Distributed Tracing: Context Across Services

Distributed tracing across multiple services is where observability truly shines. When a user's request flows through service A (API gateway), service B (order service), service C (payment service), and service D (database), a single trace ID must flow through all four so that a single trace in your backend shows the complete path. Without distributed tracing, each service sees a separate request; with it, you see the full request tree and can identify exactly which service or operation caused latency or failure.

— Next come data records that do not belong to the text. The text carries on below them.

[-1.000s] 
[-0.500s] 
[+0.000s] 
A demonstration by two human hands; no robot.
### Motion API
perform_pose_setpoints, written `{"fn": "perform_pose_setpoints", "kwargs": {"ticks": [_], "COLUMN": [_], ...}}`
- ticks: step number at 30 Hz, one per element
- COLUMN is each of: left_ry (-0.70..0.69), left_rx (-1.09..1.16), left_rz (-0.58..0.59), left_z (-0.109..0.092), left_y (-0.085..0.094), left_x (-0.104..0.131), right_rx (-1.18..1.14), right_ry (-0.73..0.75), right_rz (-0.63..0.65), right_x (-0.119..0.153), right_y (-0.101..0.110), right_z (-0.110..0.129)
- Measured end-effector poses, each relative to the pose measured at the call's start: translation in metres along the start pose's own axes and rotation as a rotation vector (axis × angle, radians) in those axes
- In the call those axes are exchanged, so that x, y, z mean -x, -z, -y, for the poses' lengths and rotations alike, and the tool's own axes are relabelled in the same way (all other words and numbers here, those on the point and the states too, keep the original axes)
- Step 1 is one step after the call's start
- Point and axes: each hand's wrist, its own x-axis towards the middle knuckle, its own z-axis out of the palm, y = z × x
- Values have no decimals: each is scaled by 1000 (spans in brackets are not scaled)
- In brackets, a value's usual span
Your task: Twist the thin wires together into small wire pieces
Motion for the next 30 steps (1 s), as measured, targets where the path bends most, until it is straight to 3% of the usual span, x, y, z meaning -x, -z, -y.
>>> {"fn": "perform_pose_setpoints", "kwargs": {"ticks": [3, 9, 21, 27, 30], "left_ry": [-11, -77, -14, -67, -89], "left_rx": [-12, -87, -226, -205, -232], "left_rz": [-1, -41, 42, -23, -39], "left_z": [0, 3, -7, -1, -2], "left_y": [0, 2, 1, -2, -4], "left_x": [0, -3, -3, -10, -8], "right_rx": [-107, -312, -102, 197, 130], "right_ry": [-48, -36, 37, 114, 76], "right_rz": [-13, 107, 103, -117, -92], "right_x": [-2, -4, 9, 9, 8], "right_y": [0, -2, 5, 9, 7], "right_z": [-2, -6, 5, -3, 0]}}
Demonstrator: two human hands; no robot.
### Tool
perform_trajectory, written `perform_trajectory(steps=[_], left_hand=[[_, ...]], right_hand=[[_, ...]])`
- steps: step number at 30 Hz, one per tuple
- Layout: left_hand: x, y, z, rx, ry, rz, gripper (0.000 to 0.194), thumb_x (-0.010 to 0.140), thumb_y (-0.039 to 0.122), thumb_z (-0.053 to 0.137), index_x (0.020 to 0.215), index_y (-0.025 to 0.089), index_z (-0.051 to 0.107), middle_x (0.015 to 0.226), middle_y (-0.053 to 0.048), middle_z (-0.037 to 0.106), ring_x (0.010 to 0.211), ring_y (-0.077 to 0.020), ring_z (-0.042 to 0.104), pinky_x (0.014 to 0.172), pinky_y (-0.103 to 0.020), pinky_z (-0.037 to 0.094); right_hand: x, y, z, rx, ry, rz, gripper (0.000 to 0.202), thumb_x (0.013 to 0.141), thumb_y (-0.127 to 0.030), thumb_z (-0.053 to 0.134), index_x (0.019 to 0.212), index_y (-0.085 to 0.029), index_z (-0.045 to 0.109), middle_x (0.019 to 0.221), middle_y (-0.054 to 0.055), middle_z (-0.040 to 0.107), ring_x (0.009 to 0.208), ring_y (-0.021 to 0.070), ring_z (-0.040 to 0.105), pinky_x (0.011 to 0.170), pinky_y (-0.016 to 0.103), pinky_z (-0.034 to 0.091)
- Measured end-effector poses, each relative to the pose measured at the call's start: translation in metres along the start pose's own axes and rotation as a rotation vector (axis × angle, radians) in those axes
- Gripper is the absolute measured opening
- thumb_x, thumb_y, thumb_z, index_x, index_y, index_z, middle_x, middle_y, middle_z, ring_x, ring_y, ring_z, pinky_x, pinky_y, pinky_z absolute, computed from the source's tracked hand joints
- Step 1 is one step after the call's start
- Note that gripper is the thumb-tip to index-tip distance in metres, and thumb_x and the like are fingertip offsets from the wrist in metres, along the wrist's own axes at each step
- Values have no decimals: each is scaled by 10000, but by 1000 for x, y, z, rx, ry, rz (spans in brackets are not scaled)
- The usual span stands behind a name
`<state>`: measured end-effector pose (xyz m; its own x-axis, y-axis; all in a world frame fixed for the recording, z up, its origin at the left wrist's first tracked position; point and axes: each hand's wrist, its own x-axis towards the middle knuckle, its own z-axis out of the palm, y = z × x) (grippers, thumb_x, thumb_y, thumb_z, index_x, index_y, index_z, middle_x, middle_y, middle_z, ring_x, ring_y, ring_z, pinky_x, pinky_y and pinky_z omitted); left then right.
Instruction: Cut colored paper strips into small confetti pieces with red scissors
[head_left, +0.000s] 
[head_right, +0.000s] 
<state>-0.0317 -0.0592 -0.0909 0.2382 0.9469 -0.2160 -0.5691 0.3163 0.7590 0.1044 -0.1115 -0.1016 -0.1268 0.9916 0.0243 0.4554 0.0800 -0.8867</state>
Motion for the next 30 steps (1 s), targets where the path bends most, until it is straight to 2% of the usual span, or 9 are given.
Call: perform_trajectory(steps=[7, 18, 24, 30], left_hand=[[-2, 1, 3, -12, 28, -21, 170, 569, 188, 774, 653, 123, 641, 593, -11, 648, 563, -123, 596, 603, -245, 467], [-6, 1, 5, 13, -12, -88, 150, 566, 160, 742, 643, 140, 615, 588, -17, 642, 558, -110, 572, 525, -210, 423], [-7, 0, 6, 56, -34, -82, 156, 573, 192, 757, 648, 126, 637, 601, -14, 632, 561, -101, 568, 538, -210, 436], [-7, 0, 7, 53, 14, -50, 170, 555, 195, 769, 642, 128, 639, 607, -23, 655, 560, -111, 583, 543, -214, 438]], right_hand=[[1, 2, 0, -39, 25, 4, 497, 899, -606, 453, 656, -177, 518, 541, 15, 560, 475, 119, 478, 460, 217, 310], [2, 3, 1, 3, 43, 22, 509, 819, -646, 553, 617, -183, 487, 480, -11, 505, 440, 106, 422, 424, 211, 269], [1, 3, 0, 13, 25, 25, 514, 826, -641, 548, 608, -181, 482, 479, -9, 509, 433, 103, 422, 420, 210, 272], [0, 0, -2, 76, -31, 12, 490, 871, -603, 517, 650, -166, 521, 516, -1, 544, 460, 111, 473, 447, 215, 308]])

Trace context propagation is the mechanism that carries the trace ID and other context across service boundaries. The W3C Trace Context standard (RFC 9110) defines HTTP headers for this: traceparent contains the trace ID and span ID, while tracestate carries vendor-specific data. OpenTelemetry handles propagation automatically for common libraries, but understanding the mechanism is essential for debugging and integration with non-instrumented services.

How Does Trace Context Propagate Across Services?

When service A calls service B, service A injects the current trace context into HTTP headers. Service B extracts those headers, learns it is part of an existing trace, and adds its own spans to the same trace. The result is a unified view of the request's journey.

# Service A: API Gateway
from flask import Flask
from opentelemetry import trace
from opentelemetry.propagate import inject
import requests

app = Flask(__name__)
tracer = trace.get_tracer(__name__)

@app.route('/api/orders', methods=['POST'])
def create_order():
    with tracer.start_as_current_span("create_order") as span:
        order_data = request.json
        span.set_attribute("user_id", order_data['user_id'])
        
        # Call service B (order-service) with trace context
        headers = {}
        inject(headers)  # Adds traceparent, tracestate
        
        response = requests.post(
            'http://order-service/orders',
            json=order_data,
            headers=headers
        )
        span.set_attribute("response_status", response.status_code)
        return response.json()

# Service B: Order Service
from opentelemetry.propagate import extract

@app.route('/orders', methods=['POST'])
def save_order():
    # Extract trace context from incoming headers
    ctx = extract(request.headers)
    with tracer.start_as_current_span("save_order", context=ctx) as span:
        order_data = request.json
        span.set_attribute("order_id", order_data['id'])
        
        # Call service C (payment-service) with trace context
        headers = {}
        inject(headers)
        
        payment_response = requests.post(
            'http://payment-service/charge',
            json={'user_id': order_data['user_id'], 'amount': order_data['amount']},
            headers=headers
        )
        span.set_attribute("payment_status", payment_response.status_code)
        return {'order_id': order_data['id'], 'status': 'saved'}

Without explicit context extraction, service B would start a new trace and the services would be disconnected. The extract() function reads the headers and links service B's spans to service A's trace.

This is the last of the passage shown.